About this task => Start your answer with the line containing "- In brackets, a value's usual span" and end it with the last line of the records below, retyping every line between exactly and adding nothing.

Data for analysis =>
= = =
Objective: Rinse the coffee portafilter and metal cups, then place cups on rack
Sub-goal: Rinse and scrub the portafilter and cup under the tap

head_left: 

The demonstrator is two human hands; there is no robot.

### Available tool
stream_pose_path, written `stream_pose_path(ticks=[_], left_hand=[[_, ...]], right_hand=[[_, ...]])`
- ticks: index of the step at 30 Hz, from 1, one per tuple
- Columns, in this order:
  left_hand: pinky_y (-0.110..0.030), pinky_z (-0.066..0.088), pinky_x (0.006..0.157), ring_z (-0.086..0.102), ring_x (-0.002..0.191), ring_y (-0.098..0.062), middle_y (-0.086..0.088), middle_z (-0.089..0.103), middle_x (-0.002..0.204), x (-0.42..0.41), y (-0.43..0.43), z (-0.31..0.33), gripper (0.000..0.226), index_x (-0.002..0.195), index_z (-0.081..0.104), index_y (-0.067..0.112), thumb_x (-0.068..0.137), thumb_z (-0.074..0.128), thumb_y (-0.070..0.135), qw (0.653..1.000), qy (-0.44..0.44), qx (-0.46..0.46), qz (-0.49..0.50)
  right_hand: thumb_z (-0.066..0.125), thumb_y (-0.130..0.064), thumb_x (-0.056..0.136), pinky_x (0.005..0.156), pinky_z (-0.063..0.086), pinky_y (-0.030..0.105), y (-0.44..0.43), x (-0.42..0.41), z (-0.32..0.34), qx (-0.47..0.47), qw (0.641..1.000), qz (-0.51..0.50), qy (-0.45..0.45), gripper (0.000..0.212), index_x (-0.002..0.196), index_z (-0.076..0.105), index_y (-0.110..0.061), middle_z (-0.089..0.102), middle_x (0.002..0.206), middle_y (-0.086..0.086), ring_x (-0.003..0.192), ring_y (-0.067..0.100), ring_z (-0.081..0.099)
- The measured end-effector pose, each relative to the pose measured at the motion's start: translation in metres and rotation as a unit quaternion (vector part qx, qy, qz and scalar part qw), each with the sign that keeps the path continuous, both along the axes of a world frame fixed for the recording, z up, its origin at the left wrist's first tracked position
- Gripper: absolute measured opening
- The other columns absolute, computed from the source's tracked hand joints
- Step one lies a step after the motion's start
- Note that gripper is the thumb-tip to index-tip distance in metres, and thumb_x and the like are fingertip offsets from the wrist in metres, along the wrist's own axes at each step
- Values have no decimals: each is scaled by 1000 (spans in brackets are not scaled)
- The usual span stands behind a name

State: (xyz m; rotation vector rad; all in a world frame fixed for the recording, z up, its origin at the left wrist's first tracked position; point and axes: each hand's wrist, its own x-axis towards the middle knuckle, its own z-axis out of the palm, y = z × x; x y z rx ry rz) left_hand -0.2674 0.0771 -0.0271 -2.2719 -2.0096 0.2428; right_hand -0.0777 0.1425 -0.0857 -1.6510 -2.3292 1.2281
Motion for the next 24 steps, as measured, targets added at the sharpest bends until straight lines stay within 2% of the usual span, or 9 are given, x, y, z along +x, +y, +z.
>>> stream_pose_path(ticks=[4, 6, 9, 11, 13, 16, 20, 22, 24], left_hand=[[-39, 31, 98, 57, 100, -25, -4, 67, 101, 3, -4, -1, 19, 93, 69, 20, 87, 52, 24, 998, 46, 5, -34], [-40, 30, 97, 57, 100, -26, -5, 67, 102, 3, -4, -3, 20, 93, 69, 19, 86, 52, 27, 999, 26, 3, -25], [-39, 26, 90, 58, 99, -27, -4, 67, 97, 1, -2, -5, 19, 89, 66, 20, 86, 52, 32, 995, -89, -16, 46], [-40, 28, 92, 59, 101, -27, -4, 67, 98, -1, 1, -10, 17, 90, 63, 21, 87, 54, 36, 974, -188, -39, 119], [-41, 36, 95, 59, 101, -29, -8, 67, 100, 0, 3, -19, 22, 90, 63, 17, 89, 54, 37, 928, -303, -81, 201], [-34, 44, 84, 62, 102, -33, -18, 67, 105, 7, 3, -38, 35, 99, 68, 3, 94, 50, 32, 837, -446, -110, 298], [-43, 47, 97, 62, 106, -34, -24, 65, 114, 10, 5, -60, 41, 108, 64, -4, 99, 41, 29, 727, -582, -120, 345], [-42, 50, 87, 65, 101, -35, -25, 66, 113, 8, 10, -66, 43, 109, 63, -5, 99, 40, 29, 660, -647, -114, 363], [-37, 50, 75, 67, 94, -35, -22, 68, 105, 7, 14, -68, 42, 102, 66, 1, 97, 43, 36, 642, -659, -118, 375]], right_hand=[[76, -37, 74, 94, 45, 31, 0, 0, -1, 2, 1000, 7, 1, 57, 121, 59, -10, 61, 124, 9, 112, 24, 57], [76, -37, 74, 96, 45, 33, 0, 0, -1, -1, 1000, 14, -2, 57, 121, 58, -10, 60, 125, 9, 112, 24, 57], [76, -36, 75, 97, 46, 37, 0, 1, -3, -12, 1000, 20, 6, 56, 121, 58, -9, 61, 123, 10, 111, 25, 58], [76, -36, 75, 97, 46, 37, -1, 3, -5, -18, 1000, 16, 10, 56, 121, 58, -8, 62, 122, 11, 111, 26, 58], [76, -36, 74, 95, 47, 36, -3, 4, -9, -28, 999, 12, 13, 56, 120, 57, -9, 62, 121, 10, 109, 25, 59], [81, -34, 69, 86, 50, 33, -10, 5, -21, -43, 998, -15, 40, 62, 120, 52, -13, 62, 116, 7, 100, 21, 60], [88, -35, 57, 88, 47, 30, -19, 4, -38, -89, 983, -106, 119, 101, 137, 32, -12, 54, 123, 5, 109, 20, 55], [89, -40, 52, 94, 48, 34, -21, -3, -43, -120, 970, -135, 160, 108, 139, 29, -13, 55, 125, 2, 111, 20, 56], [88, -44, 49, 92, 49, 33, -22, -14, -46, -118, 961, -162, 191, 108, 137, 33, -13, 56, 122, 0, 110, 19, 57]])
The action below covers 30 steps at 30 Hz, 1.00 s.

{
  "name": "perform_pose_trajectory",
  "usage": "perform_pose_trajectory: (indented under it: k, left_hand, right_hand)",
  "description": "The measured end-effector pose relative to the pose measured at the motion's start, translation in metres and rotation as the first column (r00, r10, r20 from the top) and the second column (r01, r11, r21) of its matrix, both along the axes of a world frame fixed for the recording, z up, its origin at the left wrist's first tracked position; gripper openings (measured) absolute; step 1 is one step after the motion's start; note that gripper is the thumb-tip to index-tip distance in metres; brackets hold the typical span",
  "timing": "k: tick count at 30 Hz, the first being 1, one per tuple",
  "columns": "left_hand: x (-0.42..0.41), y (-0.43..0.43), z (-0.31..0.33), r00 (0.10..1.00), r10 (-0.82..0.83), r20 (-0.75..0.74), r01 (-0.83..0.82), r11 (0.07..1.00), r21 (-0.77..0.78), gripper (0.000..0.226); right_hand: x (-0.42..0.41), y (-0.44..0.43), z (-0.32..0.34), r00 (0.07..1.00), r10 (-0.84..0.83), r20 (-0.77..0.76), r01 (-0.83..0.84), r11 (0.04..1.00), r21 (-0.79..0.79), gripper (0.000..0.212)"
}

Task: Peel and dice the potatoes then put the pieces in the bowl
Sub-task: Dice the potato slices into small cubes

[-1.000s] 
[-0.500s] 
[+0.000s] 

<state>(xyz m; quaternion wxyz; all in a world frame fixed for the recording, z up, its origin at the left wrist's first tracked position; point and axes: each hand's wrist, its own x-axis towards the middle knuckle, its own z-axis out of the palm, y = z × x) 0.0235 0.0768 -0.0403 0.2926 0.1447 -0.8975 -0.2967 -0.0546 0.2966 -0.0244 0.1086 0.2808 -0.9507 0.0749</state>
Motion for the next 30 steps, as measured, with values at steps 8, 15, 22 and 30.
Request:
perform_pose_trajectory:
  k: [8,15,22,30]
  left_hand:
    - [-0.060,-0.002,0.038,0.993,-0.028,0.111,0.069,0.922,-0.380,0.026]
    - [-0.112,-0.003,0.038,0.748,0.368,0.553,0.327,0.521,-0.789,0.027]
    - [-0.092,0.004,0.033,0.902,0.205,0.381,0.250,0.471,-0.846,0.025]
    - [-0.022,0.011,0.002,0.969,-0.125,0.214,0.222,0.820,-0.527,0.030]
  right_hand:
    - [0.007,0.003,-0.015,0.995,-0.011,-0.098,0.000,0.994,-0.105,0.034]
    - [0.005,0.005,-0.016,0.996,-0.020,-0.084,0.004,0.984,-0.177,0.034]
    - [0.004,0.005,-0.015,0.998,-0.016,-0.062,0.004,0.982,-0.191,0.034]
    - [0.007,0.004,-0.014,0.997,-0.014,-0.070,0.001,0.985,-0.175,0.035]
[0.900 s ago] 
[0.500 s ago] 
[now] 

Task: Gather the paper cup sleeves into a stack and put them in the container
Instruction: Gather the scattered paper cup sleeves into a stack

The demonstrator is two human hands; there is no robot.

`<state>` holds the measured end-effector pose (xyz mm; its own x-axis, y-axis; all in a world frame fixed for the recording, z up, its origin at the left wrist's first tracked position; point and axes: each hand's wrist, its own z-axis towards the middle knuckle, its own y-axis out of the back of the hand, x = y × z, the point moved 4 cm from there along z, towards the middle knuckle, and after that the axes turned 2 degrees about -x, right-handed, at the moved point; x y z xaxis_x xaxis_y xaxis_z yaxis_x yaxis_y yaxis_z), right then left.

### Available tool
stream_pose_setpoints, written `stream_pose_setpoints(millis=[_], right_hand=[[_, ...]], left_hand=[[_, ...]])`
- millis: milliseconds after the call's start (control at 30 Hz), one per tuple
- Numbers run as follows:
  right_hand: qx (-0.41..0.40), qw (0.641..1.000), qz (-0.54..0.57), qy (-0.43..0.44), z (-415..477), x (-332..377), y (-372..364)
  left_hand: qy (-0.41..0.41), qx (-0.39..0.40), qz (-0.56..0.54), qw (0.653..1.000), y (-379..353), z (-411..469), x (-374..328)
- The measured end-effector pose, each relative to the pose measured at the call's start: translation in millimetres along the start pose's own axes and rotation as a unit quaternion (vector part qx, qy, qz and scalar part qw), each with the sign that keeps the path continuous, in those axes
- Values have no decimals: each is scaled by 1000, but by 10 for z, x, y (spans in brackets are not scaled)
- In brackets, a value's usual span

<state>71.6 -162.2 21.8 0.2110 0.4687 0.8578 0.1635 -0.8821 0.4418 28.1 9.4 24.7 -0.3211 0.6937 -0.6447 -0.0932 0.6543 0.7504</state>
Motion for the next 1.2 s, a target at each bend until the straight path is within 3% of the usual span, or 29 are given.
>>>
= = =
Answer to this exercise =>
- In brackets, a value's usual span

<state>71.6 -162.2 21.8 0.2110 0.4687 0.8578 0.1635 -0.8821 0.4418 28.1 9.4 24.7 -0.3211 0.6937 -0.6447 -0.0932 0.6543 0.7504</state>
Motion for the next 1.2 s, a target at each bend until the straight path is within 3% of the usual span, or 29 are given.
>>>

Response complete; there is no more output.